Problem description ▸
From the data, return each line holding the word "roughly".

Available records ▸
------------

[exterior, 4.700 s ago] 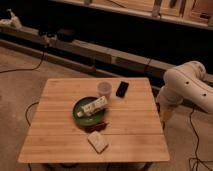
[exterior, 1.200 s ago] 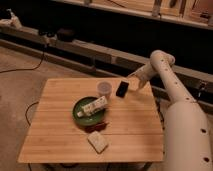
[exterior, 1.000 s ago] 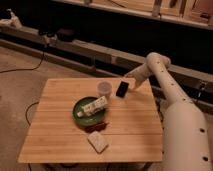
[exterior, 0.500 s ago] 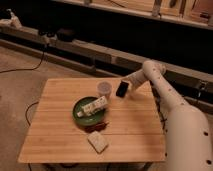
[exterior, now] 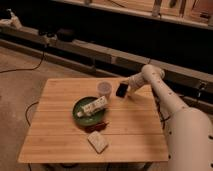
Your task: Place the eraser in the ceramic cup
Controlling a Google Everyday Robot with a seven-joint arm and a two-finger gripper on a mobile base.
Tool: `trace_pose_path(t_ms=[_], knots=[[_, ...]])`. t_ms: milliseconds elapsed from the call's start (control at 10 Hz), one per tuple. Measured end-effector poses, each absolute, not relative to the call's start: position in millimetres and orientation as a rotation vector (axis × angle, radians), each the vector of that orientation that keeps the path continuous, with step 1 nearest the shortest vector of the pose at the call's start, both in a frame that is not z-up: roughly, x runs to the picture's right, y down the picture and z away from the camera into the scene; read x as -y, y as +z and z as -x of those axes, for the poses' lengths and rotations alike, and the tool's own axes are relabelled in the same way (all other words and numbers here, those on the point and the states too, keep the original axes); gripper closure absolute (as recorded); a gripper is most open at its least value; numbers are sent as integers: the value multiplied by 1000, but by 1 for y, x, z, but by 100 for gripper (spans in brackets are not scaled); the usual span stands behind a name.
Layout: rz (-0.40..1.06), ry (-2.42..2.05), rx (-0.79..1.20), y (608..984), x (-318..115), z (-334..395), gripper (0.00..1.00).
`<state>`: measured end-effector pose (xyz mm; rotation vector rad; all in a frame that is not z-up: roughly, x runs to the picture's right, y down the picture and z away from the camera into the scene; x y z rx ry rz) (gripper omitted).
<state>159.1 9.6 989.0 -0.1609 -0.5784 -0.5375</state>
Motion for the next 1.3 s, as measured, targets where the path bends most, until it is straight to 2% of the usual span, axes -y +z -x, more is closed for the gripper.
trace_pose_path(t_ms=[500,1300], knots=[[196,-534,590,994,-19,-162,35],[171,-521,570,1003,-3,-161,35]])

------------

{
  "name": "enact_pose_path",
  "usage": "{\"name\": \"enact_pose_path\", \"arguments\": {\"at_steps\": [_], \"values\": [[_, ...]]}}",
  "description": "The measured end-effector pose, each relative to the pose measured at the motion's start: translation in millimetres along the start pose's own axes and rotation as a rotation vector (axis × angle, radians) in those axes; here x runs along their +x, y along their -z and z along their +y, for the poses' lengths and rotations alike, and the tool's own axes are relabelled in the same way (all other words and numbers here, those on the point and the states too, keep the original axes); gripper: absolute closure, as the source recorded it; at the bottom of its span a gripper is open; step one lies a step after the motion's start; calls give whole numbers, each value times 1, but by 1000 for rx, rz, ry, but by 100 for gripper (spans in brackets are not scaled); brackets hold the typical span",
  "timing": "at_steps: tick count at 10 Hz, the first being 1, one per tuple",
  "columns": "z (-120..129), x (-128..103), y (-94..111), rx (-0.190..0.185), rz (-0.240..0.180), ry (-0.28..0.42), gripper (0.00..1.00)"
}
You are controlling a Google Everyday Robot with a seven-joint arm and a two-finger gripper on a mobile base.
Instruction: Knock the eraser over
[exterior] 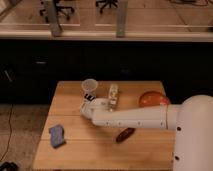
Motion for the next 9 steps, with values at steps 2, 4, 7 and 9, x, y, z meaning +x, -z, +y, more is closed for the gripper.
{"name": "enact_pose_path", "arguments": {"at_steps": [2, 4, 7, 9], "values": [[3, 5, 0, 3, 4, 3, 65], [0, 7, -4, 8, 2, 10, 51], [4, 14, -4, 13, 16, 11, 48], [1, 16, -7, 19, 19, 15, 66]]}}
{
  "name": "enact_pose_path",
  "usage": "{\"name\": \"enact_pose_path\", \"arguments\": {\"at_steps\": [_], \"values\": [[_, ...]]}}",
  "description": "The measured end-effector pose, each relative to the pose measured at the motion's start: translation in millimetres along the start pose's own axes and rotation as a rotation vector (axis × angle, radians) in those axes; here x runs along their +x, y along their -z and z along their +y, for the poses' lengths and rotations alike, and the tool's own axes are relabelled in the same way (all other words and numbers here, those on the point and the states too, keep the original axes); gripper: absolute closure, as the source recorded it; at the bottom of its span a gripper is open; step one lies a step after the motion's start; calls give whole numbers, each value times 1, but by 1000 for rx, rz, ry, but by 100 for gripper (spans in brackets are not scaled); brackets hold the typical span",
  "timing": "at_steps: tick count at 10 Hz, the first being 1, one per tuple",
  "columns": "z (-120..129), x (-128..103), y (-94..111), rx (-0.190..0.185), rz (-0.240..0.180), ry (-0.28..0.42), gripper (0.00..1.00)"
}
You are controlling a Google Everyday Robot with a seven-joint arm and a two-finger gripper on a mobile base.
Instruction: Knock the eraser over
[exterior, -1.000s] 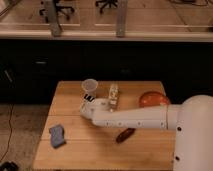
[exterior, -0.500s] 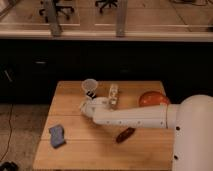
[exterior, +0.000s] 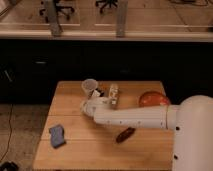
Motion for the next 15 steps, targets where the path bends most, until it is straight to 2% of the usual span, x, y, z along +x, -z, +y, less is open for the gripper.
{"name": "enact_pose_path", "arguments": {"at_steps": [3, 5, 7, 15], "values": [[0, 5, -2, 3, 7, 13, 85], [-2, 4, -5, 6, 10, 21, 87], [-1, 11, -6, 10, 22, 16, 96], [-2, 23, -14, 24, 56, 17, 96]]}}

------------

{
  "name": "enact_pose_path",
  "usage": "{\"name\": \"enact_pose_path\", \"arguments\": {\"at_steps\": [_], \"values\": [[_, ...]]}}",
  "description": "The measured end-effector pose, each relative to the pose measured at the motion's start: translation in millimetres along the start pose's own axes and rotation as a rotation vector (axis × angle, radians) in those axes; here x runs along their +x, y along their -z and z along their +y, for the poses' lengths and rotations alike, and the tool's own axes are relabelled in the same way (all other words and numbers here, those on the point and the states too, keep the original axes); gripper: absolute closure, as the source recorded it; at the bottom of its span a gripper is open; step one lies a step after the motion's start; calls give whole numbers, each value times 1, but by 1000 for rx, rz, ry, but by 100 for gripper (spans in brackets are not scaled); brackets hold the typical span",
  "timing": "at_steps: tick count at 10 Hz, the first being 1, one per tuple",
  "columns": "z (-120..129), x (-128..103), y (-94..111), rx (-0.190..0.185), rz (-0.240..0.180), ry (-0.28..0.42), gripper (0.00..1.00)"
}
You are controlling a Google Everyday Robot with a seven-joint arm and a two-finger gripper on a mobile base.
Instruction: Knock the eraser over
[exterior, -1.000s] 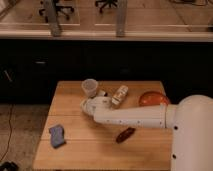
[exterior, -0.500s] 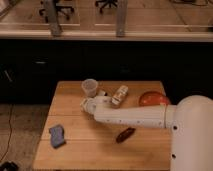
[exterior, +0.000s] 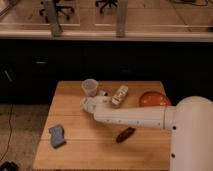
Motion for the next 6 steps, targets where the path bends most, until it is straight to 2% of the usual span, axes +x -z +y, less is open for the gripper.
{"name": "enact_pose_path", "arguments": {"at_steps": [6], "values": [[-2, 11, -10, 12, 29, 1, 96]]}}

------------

Response area ▸
Tool: `trace_pose_path(t_ms=[_], knots=[[_, ...]])`. t_ms: milliseconds elapsed from the call's start (control at 10 Hz), one per tuple. Measured end-effector poses, each absolute, not relative to the call's start: position in millimetres and orientation as a rotation vector (axis × angle, radians), each the vector of that orientation that keeps the path continuous, with step 1 nearest the shortest vector of the pose at the call's start, both in a frame that is not z-up: roughly, x runs to the picture's right, y down the picture and z away from the camera into the scene; read x as -y, y as +z and z as -x of those axes, for the poses' lengths and rotations alike, and the tool's own axes are relabelled in the same way (all other words and numbers here, those on the point and the states too, keep the original axes); gripper closure absolute (as recorded); a gripper is most open at its least value; numbers are sent as integers: the value multiplied by 1000, but by 1 for y, x, z, but by 100 for gripper (spans in brackets are not scaled); the usual span stands behind a name.
`<state>`: measured end-effector pose (xyz mm; rotation vector rad; all in a frame that is not z-up: roughly, x runs to the picture's right, y down the picture and z away from the camera into the scene; x y z rx ry rz) (gripper omitted).

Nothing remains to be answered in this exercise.